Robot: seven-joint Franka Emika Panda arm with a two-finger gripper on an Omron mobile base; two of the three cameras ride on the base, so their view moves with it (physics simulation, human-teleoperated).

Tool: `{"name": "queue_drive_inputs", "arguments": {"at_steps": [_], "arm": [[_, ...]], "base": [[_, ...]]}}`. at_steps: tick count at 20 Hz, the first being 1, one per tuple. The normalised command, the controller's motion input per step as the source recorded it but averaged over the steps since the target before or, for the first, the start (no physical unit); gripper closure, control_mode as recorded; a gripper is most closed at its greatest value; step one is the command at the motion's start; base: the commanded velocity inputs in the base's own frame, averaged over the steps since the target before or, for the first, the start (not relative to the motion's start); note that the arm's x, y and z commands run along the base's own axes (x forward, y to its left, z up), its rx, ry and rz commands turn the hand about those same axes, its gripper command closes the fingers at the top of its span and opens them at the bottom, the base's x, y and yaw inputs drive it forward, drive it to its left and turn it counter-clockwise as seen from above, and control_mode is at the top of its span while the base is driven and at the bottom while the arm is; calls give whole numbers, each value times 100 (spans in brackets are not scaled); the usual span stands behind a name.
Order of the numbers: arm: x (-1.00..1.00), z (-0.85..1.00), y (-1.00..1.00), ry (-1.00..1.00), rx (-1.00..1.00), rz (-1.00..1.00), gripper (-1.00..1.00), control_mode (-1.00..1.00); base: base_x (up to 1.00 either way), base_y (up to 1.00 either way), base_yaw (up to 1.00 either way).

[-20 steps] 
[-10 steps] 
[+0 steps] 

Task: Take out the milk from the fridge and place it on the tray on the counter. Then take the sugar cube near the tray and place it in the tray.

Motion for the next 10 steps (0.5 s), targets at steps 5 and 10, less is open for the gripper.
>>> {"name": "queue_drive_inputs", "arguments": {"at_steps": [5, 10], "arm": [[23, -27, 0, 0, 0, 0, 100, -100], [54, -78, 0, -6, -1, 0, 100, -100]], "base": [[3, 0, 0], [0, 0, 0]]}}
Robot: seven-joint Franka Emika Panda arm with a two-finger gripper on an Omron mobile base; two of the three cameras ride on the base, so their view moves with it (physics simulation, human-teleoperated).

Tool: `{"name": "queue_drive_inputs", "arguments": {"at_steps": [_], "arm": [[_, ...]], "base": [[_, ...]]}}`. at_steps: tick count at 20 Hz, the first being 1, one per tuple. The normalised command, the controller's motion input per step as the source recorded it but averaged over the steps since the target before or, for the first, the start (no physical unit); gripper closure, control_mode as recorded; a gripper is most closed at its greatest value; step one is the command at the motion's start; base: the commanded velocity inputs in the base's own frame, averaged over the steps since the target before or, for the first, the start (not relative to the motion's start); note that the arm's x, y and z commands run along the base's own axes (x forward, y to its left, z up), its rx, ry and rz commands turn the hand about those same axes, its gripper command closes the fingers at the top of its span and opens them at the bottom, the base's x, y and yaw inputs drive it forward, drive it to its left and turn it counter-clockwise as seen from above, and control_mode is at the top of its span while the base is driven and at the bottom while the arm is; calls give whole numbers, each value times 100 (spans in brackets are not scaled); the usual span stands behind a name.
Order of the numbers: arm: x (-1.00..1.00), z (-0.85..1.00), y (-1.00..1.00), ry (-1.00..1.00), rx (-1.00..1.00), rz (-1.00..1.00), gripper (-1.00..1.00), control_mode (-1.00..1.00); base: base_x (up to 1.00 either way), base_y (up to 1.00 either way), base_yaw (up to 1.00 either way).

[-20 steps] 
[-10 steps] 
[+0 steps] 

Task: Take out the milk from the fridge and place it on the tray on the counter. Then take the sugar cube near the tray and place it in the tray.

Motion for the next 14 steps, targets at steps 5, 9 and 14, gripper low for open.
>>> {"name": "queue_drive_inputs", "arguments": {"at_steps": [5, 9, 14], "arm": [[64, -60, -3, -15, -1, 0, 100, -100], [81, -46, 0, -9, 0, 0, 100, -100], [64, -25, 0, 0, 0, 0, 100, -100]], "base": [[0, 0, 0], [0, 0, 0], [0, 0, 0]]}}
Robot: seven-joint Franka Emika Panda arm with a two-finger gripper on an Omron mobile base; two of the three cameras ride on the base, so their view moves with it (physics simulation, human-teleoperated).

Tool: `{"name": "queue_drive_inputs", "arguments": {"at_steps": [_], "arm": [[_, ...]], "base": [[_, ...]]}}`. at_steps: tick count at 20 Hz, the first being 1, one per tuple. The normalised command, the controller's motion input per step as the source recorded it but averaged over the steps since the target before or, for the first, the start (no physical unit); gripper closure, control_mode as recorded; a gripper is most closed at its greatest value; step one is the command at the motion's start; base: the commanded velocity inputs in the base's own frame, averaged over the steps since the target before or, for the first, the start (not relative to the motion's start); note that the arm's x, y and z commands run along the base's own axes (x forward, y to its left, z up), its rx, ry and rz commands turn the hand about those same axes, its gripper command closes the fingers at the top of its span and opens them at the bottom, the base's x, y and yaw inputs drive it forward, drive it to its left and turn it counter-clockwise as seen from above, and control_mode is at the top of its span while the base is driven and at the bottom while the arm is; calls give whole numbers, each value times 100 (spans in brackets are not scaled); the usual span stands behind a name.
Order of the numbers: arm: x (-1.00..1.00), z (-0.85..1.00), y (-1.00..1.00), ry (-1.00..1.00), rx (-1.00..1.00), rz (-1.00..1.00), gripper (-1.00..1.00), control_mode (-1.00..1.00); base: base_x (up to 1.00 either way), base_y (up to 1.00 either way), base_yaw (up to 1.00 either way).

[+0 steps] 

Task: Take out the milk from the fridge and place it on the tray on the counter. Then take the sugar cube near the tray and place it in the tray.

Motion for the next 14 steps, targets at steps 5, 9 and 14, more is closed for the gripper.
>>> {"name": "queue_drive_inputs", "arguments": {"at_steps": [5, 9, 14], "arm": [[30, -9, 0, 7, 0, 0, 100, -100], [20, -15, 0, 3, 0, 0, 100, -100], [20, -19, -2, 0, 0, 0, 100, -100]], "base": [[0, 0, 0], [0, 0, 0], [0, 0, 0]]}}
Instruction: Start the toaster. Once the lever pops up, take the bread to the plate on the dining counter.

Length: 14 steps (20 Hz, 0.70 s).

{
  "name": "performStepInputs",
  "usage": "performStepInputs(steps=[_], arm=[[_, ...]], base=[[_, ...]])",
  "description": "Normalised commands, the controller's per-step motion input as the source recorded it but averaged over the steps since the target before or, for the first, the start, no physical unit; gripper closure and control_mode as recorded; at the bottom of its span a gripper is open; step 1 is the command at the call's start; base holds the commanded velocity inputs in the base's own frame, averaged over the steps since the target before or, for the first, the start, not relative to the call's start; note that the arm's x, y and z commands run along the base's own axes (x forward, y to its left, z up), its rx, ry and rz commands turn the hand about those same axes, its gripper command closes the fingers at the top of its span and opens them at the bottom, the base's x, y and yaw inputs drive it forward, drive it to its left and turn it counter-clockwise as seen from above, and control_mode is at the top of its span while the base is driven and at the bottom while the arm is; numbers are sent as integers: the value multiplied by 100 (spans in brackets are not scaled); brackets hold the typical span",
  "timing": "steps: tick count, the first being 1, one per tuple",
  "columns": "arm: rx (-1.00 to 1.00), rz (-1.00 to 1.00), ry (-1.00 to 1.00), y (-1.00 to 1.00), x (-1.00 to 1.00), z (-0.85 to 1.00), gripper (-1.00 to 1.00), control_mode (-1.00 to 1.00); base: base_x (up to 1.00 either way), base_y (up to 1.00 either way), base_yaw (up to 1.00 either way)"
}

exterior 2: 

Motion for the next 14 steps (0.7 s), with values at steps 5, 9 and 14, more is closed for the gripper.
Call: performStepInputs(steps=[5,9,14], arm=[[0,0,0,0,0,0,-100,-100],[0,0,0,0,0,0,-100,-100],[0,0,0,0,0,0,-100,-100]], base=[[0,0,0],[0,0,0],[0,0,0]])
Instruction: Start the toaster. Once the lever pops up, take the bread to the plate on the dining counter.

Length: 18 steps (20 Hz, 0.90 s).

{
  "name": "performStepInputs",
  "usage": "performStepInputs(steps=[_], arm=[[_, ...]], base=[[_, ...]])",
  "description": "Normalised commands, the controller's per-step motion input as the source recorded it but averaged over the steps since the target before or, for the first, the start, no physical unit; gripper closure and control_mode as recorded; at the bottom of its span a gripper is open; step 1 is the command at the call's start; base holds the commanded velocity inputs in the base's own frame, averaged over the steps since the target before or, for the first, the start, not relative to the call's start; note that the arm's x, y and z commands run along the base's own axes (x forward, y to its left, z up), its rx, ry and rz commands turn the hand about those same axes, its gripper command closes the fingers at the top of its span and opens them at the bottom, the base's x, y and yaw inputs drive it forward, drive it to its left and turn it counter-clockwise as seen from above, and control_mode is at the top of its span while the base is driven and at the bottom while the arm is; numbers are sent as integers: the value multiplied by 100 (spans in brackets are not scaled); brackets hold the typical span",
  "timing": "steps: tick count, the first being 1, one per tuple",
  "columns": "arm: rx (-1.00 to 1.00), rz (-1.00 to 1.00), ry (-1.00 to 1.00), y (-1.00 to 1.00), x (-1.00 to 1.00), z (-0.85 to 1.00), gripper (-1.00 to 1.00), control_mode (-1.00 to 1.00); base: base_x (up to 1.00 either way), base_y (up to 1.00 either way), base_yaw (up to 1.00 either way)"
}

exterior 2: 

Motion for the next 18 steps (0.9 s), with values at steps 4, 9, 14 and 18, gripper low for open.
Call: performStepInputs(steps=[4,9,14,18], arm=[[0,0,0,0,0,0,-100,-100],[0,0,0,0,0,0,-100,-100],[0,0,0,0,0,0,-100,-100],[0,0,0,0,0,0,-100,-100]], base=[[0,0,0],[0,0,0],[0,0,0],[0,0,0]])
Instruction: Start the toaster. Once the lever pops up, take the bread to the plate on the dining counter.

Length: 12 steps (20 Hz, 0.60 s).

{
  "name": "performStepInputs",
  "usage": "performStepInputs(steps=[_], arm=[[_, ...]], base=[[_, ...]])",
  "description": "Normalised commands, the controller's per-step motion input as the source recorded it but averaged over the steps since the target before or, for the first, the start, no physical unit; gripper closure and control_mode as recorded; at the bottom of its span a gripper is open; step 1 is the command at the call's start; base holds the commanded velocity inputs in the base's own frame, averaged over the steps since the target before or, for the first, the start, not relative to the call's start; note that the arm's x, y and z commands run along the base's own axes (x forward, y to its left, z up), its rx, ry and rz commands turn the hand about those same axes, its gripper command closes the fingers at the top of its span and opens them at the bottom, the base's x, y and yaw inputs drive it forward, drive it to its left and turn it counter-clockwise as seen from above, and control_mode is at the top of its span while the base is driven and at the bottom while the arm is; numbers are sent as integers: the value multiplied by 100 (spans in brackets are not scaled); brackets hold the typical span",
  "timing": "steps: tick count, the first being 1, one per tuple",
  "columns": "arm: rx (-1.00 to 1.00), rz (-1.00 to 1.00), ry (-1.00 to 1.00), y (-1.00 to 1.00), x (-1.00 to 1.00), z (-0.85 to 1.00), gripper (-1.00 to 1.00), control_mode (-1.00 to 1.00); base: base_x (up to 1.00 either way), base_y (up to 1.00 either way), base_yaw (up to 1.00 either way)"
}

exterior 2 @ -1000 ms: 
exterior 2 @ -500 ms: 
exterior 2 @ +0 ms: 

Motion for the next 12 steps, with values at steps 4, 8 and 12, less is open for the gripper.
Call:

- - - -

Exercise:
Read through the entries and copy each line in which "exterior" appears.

Answer to the problem:
exterior 2: 
exterior 2: 
exterior 2 @ -1000 ms: 
exterior 2 @ -500 ms: 
exterior 2 @ +0 ms: 

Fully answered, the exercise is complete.